Each line below has to be set down again exactly.

**DATA PROVIDED**.

- Opening Delimiter -

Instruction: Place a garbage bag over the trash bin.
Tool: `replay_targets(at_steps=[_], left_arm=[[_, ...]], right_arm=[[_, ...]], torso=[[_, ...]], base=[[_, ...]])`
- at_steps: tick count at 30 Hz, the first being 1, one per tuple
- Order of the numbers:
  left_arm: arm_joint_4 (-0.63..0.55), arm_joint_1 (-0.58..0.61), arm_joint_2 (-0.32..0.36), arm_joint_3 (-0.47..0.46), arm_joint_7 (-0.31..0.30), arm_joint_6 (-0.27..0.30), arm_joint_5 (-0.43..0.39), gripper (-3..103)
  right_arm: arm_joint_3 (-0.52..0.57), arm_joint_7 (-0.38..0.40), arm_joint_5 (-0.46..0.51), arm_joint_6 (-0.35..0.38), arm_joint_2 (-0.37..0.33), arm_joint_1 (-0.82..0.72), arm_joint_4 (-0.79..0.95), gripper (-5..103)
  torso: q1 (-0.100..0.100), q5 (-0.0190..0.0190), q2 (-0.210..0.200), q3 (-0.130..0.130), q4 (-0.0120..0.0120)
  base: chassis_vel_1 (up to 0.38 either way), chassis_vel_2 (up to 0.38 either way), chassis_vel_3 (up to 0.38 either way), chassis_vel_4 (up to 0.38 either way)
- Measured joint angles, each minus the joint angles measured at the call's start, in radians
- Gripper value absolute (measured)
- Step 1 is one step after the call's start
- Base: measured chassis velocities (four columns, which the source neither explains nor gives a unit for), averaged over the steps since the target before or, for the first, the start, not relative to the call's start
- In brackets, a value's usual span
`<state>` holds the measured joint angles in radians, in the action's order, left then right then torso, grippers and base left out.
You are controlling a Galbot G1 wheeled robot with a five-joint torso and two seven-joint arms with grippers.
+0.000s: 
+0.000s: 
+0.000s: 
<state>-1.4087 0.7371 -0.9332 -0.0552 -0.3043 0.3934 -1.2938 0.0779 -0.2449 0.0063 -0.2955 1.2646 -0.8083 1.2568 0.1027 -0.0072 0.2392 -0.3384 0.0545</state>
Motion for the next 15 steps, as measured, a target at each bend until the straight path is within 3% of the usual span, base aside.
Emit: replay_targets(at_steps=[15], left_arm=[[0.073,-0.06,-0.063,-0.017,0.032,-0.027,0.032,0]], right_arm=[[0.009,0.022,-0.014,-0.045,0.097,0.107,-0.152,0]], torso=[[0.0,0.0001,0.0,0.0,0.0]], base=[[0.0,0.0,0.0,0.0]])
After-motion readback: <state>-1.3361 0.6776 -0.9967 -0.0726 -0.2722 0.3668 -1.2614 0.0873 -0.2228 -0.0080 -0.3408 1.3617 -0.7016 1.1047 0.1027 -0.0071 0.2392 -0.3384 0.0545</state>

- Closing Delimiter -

**SOLUTION TO THIS TASK**.
Instruction: Place a garbage bag over the trash bin.
Tool: `replay_targets(at_steps=[_], left_arm=[[_, ...]], right_arm=[[_, ...]], torso=[[_, ...]], base=[[_, ...]])`
- at_steps: tick count at 30 Hz, the first being 1, one per tuple
- Order of the numbers:
  left_arm: arm_joint_4 (-0.63..0.55), arm_joint_1 (-0.58..0.61), arm_joint_2 (-0.32..0.36), arm_joint_3 (-0.47..0.46), arm_joint_7 (-0.31..0.30), arm_joint_6 (-0.27..0.30), arm_joint_5 (-0.43..0.39), gripper (-3..103)
  right_arm: arm_joint_3 (-0.52..0.57), arm_joint_7 (-0.38..0.40), arm_joint_5 (-0.46..0.51), arm_joint_6 (-0.35..0.38), arm_joint_2 (-0.37..0.33), arm_joint_1 (-0.82..0.72), arm_joint_4 (-0.79..0.95), gripper (-5..103)
  torso: q1 (-0.100..0.100), q5 (-0.0190..0.0190), q2 (-0.210..0.200), q3 (-0.130..0.130), q4 (-0.0120..0.0120)
  base: chassis_vel_1 (up to 0.38 either way), chassis_vel_2 (up to 0.38 either way), chassis_vel_3 (up to 0.38 either way), chassis_vel_4 (up to 0.38 either way)
- Measured joint angles, each minus the joint angles measured at the call's start, in radians
- Gripper value absolute (measured)
- Step 1 is one step after the call's start
- Base: measured chassis velocities (four columns, which the source neither explains nor gives a unit for), averaged over the steps since the target before or, for the first, the start, not relative to the call's start
- In brackets, a value's usual span
`<state>` holds the measured joint angles in radians, in the action's order, left then right then torso, grippers and base left out.
You are controlling a Galbot G1 wheeled robot with a five-joint torso and two seven-joint arms with grippers.
+0.000s: 
+0.000s: 
+0.000s: 
<state>-1.4087 0.7371 -0.9332 -0.0552 -0.3043 0.3934 -1.2938 0.0779 -0.2449 0.0063 -0.2955 1.2646 -0.8083 1.2568 0.1027 -0.0072 0.2392 -0.3384 0.0545</state>
Motion for the next 15 steps, as measured, a target at each bend until the straight path is within 3% of the usual span, base aside.
Emit: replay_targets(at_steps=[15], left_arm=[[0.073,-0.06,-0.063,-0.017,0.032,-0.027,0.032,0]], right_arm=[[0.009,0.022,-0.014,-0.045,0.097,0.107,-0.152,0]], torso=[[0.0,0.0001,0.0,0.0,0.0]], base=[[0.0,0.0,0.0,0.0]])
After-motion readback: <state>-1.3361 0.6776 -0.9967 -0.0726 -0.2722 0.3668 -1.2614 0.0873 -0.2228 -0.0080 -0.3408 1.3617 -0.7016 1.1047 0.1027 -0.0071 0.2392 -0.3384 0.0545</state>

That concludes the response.